9. The K/1, grade 2 and grade 4/5 classes added a fringe onto the lower edge of the banners. The fringe was made out of beads, pipe cleaners, and feathers. Space is left for the Zanzibar children to add to the fringe and to add their own token ‘pin-on’ items

10. The grade 5 class used wool to blanket-stitch all of the other edges. (The grade 3 teacher, Lynn, had hemmed the edges on the sewing machine previously). The top edge was not hemmed. Loops for hanging were machine-sewed to the top edge.

Special Notes: Students deliberately left the banners unfinished so that the project was a joint Braefoot- Jambiani initiative. Braefoot school invites the children from Jambiani school to add to the fringe and also to pin on anything that is special to them and/or to Zanzibar. Braefoot school also invites the family and school community of Jambiani to add their handprints around the edge. This could be done with paint, ink, mud - anything! That way the banners will look like Canadian children and their community are holding hands with the children and community of Zanzibar.

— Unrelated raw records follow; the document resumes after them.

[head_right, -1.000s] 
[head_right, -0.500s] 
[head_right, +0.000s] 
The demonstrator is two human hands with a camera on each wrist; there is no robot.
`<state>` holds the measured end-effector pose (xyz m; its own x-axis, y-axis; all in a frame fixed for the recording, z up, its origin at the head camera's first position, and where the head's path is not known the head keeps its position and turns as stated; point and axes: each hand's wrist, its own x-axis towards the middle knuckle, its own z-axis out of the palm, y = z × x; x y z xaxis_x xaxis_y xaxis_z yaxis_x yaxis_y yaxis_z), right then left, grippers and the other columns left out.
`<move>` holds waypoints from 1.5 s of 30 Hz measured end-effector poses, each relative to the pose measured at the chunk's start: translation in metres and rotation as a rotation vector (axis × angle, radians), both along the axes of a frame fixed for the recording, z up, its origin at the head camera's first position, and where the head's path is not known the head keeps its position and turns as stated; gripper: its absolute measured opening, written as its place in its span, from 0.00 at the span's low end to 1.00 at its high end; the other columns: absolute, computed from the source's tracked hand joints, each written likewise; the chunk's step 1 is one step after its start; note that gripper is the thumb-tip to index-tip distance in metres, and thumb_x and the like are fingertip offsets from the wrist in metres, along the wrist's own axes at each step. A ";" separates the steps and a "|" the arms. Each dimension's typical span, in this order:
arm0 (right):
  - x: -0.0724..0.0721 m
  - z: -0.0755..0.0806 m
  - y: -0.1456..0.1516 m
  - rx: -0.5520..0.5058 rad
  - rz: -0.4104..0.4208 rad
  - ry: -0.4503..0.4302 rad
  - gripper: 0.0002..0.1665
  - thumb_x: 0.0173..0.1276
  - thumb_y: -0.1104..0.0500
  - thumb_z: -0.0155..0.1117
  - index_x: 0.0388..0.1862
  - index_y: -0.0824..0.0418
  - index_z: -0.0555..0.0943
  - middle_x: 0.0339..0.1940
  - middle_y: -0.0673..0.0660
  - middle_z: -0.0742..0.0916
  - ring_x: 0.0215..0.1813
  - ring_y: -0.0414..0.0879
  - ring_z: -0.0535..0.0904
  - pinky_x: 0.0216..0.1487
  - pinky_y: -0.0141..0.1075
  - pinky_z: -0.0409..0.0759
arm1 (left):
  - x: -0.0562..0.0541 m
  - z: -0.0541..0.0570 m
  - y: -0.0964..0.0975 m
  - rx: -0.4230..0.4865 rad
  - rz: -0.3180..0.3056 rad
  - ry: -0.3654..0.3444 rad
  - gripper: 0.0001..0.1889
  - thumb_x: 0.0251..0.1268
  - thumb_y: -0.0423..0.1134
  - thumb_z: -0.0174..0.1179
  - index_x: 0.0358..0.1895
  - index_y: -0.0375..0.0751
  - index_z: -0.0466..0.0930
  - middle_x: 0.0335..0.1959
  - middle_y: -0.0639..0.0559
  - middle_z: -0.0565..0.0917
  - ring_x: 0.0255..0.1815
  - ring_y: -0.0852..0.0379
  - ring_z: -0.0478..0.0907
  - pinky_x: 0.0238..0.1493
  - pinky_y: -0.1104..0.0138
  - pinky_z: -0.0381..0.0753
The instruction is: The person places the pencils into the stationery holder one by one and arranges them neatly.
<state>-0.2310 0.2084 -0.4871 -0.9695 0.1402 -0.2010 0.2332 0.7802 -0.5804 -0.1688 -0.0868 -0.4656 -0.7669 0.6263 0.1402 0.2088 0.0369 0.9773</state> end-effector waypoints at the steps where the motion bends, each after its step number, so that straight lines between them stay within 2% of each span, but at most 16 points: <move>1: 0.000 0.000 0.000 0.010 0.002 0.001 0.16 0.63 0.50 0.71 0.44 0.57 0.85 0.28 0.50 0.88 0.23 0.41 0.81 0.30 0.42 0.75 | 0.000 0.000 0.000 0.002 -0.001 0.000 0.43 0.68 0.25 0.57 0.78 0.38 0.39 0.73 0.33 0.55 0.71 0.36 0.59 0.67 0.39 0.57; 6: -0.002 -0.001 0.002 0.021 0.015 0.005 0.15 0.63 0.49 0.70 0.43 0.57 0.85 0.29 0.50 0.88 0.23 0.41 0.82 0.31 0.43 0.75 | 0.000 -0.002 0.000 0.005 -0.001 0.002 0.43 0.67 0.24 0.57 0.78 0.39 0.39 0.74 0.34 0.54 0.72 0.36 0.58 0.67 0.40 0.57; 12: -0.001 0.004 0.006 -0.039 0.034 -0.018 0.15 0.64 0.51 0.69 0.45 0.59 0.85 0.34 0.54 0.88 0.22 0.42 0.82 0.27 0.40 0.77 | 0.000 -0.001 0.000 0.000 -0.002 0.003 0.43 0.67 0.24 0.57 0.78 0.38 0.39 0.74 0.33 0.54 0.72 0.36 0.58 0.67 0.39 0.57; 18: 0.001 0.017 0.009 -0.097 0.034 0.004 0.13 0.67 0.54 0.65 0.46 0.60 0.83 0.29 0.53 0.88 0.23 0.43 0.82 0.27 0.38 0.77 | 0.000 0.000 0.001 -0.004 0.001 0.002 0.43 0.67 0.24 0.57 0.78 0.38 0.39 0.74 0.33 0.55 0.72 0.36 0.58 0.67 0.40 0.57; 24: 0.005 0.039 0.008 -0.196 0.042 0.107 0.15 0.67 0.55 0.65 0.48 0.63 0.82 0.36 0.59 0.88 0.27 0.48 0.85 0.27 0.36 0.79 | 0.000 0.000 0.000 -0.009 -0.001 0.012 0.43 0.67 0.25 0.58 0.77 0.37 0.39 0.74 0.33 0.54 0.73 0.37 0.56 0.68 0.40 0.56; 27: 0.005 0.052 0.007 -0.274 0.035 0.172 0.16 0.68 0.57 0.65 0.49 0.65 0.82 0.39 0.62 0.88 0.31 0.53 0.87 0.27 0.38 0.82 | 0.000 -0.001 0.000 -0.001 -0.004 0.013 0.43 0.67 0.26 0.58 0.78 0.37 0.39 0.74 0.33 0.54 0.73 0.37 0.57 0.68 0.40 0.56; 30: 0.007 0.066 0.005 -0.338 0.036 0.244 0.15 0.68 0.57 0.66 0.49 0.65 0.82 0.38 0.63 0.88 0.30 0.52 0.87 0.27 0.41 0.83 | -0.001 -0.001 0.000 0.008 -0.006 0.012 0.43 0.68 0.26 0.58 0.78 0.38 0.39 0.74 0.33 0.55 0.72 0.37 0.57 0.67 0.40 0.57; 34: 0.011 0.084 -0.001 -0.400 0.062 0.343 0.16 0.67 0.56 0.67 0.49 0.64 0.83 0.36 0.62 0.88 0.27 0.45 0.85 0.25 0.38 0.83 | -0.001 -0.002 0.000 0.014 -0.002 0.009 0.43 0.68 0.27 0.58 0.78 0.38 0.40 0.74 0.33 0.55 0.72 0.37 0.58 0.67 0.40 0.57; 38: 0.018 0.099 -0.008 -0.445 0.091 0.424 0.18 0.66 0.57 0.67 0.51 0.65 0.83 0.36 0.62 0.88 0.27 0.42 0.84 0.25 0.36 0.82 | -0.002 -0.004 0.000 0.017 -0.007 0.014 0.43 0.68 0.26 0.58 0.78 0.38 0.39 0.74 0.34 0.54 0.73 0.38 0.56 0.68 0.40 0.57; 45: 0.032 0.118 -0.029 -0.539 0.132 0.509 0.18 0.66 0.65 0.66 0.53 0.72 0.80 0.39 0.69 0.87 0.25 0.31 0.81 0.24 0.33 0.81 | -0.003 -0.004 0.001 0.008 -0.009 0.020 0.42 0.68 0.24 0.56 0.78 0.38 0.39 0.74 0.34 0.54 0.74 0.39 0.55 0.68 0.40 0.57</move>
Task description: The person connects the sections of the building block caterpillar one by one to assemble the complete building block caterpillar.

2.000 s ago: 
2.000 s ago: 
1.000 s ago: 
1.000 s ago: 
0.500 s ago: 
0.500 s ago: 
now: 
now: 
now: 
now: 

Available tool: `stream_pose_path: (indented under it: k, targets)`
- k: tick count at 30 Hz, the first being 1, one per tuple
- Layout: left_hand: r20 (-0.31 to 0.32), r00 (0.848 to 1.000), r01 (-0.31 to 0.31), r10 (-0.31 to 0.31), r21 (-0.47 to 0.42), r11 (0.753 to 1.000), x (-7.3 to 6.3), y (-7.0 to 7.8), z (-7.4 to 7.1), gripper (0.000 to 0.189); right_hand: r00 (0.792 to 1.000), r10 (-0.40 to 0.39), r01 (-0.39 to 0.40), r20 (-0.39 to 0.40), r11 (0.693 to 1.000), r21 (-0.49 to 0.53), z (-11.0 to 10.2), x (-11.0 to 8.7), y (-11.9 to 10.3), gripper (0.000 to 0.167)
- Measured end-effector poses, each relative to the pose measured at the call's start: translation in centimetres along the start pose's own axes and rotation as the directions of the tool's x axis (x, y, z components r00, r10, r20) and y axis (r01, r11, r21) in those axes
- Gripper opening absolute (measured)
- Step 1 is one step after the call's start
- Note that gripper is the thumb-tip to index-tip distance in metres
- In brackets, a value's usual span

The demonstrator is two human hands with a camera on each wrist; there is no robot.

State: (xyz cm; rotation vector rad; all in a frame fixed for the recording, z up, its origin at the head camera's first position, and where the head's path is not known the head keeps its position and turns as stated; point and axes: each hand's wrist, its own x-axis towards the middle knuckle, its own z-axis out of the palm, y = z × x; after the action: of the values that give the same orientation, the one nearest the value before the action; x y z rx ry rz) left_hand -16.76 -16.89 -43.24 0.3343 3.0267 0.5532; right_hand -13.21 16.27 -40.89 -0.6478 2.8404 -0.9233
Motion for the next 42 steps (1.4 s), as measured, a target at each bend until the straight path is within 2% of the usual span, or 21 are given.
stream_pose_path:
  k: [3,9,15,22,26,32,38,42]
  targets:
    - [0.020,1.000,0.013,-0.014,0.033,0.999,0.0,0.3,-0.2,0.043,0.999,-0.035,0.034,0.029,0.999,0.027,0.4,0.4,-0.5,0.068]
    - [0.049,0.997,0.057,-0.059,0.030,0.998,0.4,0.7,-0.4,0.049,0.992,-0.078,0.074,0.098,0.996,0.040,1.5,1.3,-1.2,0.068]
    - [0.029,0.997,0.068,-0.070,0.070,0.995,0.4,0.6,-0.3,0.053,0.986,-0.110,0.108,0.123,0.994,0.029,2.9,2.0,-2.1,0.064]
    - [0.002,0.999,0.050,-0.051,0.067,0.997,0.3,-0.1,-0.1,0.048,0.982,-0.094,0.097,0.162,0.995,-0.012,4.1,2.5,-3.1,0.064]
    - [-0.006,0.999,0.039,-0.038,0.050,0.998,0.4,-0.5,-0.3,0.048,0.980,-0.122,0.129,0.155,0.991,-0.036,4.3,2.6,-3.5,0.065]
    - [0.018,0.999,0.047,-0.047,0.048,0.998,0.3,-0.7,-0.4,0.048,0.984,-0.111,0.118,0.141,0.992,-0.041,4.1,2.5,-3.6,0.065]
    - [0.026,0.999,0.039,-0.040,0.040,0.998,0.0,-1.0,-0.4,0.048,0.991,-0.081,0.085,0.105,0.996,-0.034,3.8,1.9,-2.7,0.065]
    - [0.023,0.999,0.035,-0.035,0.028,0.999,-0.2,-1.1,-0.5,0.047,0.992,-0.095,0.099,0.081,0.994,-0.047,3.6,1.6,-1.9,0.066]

The hope is that in this way a more tangible connection is created between the children from Braefoot and Jambiani school communities- even though they are living a world apart!

This captures Braefoot school’s vision for “the world they want” - their wish is for a world where everyone is holding hands in friendship.

An illustrated letter for the children of Jambiani school, and a photograph of the Braefoot children with the banners, was also created and sent to Zanzibar.